Among 460 randomized participants (mean [SD] age, 48.30 [14.89] years; 346 women [75.6%]), data were analyzed for the intent-to-treat sample, which included 362 participants (78.7%) at 3 months and 330 (71.7%) at 15 months. Participants who received MMB plus UDC had significantly greater reductions in residual depressive symptoms than did those receiving UDC only (mean [SE] PHQ-9 score, 0.95 [0.39], P < .02). A significantly greater proportion of patients achieved remission in the MMB plus UDC group compared with the UDC only group (PHQ-9 score, <5: β [SE], 0.38 [0.14], P = .008), and rates of depressive relapse were significantly lower in the MMB plus UDC group compared with the UDC only group (hazard ratio, 0.61; 95% CI, 0.39-0.95; P < .03). Compared with the UDC only group, the MMB plus UDC group had decreased depression-free days (mean [SD], 281.14 [164.99] days vs 247.54 [158.32] days; difference, -33.60 [154.14] days; t = -2.33; P = .02), decreased anxiety (mean [SE] General Anxiety Disorder-7 Item Scale score, 1.21 [0.42], P = .004), and improved mental functioning (mean [SE] 12-Item Short Form Survey score, -5.10 [1.37], P < .001), but there was no statistically significant difference in physical functioning.

CONCLUSIONS AND RELEVANCE

Use of MMB plus UDC resulted in significant improvement in depression and functional outcomes compared with UDC only.

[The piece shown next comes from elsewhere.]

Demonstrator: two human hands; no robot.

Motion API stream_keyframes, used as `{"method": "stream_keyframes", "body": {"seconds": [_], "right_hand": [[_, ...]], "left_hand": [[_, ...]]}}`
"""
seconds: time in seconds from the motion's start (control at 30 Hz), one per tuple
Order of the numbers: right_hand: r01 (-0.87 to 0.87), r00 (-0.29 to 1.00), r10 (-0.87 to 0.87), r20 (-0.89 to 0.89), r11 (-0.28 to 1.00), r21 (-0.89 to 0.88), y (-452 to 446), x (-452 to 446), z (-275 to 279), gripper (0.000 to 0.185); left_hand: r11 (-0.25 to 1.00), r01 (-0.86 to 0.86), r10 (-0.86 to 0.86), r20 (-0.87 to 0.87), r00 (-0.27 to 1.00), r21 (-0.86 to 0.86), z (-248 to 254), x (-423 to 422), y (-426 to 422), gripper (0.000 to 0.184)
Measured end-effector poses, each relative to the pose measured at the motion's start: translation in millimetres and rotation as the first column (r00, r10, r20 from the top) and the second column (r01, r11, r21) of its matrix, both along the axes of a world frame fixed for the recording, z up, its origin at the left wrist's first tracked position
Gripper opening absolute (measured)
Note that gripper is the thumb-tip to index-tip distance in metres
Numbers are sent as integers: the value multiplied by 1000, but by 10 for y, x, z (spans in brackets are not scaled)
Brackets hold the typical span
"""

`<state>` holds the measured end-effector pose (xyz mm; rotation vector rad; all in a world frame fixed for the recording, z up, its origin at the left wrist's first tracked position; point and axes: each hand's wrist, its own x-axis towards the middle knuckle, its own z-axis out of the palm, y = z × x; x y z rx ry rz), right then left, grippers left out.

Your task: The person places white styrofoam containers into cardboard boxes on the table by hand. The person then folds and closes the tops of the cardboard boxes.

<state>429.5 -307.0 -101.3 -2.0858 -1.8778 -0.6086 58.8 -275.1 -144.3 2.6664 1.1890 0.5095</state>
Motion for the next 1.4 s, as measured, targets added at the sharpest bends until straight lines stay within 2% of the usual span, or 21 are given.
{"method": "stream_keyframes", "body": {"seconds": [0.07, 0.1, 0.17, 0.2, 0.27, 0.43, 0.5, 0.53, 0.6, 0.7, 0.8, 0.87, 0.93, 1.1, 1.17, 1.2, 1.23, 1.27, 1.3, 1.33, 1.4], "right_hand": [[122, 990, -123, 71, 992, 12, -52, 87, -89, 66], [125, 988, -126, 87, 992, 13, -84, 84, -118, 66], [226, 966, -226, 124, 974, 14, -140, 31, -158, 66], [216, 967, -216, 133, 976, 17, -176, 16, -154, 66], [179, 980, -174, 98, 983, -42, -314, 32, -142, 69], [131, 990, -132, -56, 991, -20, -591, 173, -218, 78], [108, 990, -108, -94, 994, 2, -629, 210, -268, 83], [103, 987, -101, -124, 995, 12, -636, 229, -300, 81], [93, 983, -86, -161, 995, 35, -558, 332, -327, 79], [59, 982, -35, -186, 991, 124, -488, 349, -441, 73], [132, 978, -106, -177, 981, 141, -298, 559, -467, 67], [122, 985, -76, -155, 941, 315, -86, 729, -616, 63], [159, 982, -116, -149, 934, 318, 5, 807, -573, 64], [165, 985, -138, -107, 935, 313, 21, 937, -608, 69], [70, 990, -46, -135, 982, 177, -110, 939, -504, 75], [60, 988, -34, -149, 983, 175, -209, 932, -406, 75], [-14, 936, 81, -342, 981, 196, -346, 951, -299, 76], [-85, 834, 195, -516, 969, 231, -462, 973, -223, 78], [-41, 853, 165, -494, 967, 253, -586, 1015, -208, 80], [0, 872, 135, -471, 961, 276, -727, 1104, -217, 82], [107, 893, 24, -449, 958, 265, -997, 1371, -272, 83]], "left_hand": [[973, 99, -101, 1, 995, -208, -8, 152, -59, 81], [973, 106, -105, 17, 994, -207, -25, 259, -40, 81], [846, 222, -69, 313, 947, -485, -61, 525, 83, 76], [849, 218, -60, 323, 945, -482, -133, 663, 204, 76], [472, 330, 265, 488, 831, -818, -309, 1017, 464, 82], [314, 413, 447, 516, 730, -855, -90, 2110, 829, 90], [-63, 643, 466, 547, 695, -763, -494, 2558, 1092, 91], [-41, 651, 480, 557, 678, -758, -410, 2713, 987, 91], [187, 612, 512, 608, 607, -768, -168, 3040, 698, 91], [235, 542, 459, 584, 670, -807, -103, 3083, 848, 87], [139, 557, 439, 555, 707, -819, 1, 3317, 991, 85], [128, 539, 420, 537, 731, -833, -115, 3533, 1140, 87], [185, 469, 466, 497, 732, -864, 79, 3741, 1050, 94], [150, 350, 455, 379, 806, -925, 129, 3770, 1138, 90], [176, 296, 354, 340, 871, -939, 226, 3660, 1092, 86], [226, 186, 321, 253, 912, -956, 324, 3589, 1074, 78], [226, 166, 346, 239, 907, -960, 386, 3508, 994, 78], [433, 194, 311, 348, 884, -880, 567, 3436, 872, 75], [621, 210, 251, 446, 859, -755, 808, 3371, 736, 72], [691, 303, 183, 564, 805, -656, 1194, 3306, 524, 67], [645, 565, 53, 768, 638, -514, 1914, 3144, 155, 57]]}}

The MMB web-based treatment may offer a scalable approach for the management of residual depressive symptoms.

TRIAL REGISTRATION

ClinicalTrials.gov identifier: NCT02190968.

摘要

重要性

患有残留抑郁症状的患者面临着护理缺口,因为迄今为止,几乎没有资源可以管理他们疾病的持续影响。

目的

评估使用基于正念的认知疗法(Mindful Mood Balance,MMB)治疗残留抑郁症状的有效性,这种基于网络的应用程序还提供常规的抑郁症护理,与仅接受常规抑郁症护理相比。

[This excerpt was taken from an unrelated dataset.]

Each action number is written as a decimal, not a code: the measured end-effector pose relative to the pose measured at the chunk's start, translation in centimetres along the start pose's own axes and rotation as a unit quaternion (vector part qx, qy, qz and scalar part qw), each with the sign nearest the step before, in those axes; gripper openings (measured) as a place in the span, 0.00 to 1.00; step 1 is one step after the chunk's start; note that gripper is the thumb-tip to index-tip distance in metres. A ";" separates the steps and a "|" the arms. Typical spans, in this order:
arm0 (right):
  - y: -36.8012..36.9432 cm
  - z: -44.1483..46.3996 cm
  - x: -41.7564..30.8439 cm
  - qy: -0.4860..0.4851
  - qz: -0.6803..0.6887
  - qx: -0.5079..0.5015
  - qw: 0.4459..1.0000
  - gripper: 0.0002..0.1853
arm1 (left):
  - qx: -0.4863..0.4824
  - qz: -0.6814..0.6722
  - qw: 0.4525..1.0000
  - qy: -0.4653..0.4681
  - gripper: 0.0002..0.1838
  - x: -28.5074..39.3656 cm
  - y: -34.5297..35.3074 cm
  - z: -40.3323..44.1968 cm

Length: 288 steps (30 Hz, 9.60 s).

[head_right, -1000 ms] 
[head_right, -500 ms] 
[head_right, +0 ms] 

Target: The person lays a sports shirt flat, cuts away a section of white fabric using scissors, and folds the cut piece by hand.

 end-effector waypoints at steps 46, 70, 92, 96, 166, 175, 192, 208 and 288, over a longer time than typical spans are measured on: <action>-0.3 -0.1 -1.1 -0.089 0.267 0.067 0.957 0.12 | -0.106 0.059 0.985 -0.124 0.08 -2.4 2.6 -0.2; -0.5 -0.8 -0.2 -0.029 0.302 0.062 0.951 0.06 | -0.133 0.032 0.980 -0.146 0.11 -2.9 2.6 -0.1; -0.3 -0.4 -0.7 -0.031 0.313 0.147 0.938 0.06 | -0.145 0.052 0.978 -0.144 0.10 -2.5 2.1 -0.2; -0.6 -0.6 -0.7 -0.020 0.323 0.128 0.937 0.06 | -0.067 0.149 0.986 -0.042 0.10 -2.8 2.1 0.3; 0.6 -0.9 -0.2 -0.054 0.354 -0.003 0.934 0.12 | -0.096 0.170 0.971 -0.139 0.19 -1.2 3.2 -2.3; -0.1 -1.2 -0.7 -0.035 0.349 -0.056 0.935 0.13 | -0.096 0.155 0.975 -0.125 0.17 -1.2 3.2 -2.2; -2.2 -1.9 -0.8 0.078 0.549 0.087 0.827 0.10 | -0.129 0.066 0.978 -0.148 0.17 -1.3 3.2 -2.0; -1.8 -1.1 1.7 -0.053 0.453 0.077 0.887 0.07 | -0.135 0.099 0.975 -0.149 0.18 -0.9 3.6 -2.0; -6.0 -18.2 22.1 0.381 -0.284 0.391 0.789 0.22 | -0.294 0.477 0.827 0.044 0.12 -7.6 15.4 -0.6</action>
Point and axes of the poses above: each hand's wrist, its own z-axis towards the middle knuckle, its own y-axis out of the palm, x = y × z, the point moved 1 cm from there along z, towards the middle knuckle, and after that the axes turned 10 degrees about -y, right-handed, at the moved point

设计、地点和参与者:这是一项在科罗拉多州丹佛市 Kaiser Permanente 的初级保健和行为健康诊所进行的随机临床试验。招募了被诊断为有残留抑郁症状的成年人,招募时间为 2015 年 3 月 2 日至 2018 年 11 月 30 日。对参与者进行了 15 个月的评估,包括 3 个月的干预期和 12 个月的随访期。

干预措施

患者被随机分配接受常规抑郁症护理(UDC;n=230)或 MMB 加 UDC(n=230),其中包括 8 次在线治疗,为期 3 个月,外加最少的电话或电子邮件辅导支持。

主要结果和测量

主要结果是残留抑郁症状严重程度的减少,使用患者健康问卷-9(PHQ-9)评估;抑郁复发的比率(PHQ-9 评分≥15);以及缓解的比率(PHQ-9 评分<5)。次要结果包括无抑郁天数、焦虑症状(广泛性焦虑障碍-7 项量表)和功能状态(12 项简短健康调查)。

结果

在 460 名随机参与者中(平均[SD]年龄,48.30[14.89]岁;346 名女性[75.6%]),对意向治疗样本进行了数据分析,其中 362 名参与者(78.7%)在 3 个月时和 330 名参与者(71.7%)在 15 个月时进行了分析。与仅接受 UDC 的参与者相比,接受 MMB 加 UDC 的参与者的残留抑郁症状显著减轻(平均[SE]PHQ-9 评分,0.95[0.39],P<.02)。与仅接受 UDC 的参与者相比,MMB 加 UDC 组中达到缓解的患者比例显著更高(PHQ-9 评分<5:β[SE],0.38[0.14],P=.008),且 MMB 加 UDC 组的抑郁复发率显著更低(危险比,0.61;95%CI,0.39-0.95;P<.03)。与仅接受 UDC 的参与者相比,MMB 加 UDC 组的无抑郁天数减少(平均[SD],281.14[164.99]天 vs 247.54[158.32]天;差值,-33.60[154.14]天;t=-2.33;P=.02),焦虑症状减少(平均[SE]广泛性焦虑障碍-7 项量表评分,1.21[0.42],P=.004),心理健康功能改善(平均[SE]12 项简短健康调查评分,-5.10[1.37],P<.001),但在身体功能方面没有统计学上的显著差异。

结论和相关性

与仅接受 UDC 相比,使用 MMB 加 UDC 可显著改善抑郁和功能结果。基于网络的 MMB 治疗方法可能为管理残留抑郁症状提供一种可扩展的方法。

试验注册

ClinicalTrials.gov 标识符:NCT02190968。